I wrote at some length about my mother, whose recent adventures in medicine continue, but with a very sanguine prognosis. Mom's home, mom's active, mom has great care and support from her community, and she's even learning to use a cell phone, bringing her almost to the brink of the 21st century. The episode has made me much more secure: Medicine worked, my mom is well-supported in her community, and prayer can make a substantive, positive difference.
Now, my father is quite a different story.
A little background, first: my father and I have a very complicated relationship. His life and mine take very different paths: he is profoundly paranoid, and demands isolation, and I am credulous, and need companionship. He and my mother gave me everything a child needed. He was denied all the comforts of childhood by the untimely death of his mother and by a brutal father and brothers.
I can understand the distance between us. But I am profoundly angry that I have never found a way to maintain a constructive relationship with him as an adult.
I haven't had much contact with him in the last ten years -- well, I walked out of his house when he wouldn't remove the cartridges from a loaded shot gun. He didn't understand how I could be so upset. I have nothing against guns -- hell, I have nothing against any kind of weapon, given the right circumstance. But somehow I knew that gun would be trouble. (I wrote this last week before the Vice-
Emperor's President's shotgun mishap. Little did I know that GJC and Darth Cheney shared something in common.)
I was right.
My father suffered a series of mini-strokes sometime last fall. He insisted on being treated at the Mayo Clinic, which did its work and released him. He first went to a nursing home, and then he went home, alone
Now, I knew nothing about this. If I had, I would have been on a plane faster than the Weather Channel on snow in
So as my father tried to hoist himself from his lounge chair, he put his hand on his shotgun, and managed to discharge it into his feet and legs. Thus injured, he was unable to reach the telephone. And so he remained in his house, bleeding, for two days.

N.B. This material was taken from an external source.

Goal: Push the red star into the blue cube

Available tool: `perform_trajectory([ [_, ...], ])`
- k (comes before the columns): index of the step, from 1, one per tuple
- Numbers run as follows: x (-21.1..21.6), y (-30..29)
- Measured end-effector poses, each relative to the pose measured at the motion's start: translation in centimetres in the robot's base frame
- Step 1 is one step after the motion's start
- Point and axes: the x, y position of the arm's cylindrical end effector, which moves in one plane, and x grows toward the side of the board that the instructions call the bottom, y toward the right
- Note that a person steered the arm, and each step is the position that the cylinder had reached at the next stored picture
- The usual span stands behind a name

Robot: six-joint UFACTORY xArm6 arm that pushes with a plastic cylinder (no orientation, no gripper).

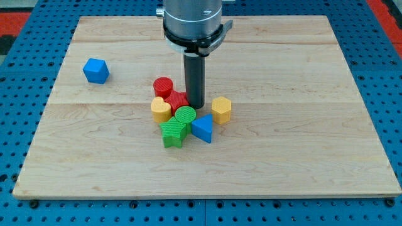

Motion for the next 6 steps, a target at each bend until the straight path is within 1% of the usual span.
perform_trajectory([
  [1,0.0,-3.4],
  [2,-1.1,-5.2],
  [3,-0.1,-1.7],
  [4,2.0,-6.3],
  [5,1.4,-9.4],
  [6,-2.3,-13.6],
])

When someone finally reached him, he was dehydrated and disoriented in addition to having the trauma of a gunshot wound.
That was November 23.
It's now February 13. Since then my father contracted pneumonia, has had multiple instances of respiratory failure, suffered multiple noscomial infections, has impaired kidney function, and is a very sick man.
And I have no idea what to do.
More to the point, I do know what to do with regard to navigating the health care system. What I don't know is how to work with a parent who is angry, isolated and alone.